YOUR ASSIGNMENT
Every line of the data below should be retyped exactly, with no images carried over.

SOURCE MATERIAL
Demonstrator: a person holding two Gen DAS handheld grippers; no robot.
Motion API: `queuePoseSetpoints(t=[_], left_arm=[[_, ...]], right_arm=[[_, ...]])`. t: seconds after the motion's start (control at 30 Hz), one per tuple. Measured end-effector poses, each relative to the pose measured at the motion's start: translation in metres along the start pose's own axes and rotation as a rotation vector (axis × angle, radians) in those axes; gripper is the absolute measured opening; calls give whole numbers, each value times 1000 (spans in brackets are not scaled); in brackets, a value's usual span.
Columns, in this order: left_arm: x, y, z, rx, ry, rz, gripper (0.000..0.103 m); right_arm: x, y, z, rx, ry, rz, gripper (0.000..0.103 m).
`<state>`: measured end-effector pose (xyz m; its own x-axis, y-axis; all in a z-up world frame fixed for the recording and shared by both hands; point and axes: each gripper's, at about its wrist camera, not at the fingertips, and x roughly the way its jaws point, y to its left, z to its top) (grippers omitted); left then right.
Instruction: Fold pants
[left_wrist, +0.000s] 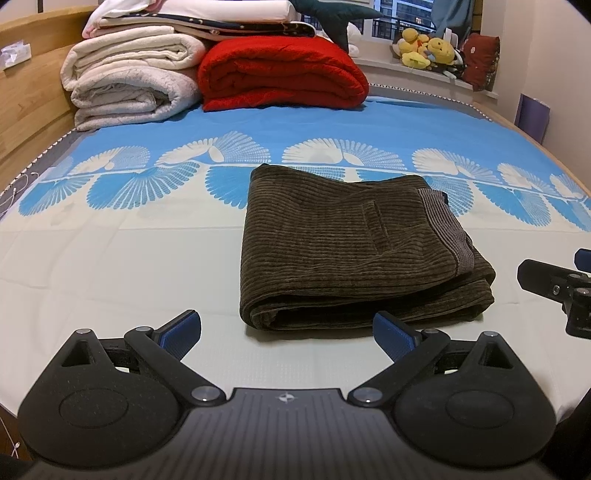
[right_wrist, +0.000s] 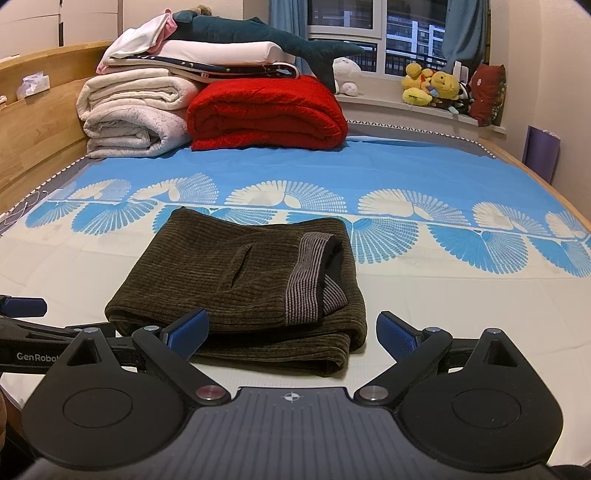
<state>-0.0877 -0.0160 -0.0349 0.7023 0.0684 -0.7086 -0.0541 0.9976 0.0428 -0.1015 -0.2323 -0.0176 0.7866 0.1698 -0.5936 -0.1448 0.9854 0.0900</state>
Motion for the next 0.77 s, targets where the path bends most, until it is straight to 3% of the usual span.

REPLY TO THE EXERCISE
Demonstrator: a person holding two Gen DAS handheld grippers; no robot.
Motion API: `queuePoseSetpoints(t=[_], left_arm=[[_, ...]], right_arm=[[_, ...]])`. t: seconds after the motion's start (control at 30 Hz), one per tuple. Measured end-effector poses, each relative to the pose measured at the motion's start: translation in metres along the start pose's own axes and rotation as a rotation vector (axis × angle, radians) in those axes; gripper is the absolute measured opening; calls give whole numbers, each value times 1000 (spans in brackets are not scaled); in brackets, a value's usual span.
Columns, in this order: left_arm: x, y, z, rx, ry, rz, gripper (0.000..0.103 m); right_arm: x, y, z, rx, ry, rz, gripper (0.000..0.103 m).
`<state>`: measured end-effector pose (xyz m; its own x-axis, y-axis; all in a z-up world frame fixed for the recording and shared by both hands; point and axes: each gripper's, at about its wrist camera, not at the fingertips, and x roughly the way its jaws point, y to its left, z to its top) (grippers omitted); left then right.
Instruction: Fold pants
[left_wrist, +0.000s] 
[right_wrist, +0.000s] 
<state>-0.0877 -0.0160 -0.0349 0.7023 0.0684 -0.7086 -0.0541 0.9976 0.0428 -0.1015 -0.2323 -0.0176 0.7866 0.1698 -0.5936 -0.1448 0.9854 0.0900</state>
Motion for the next 0.77 s, targets where the path bends most, until it is straight to 3% of the usual span.

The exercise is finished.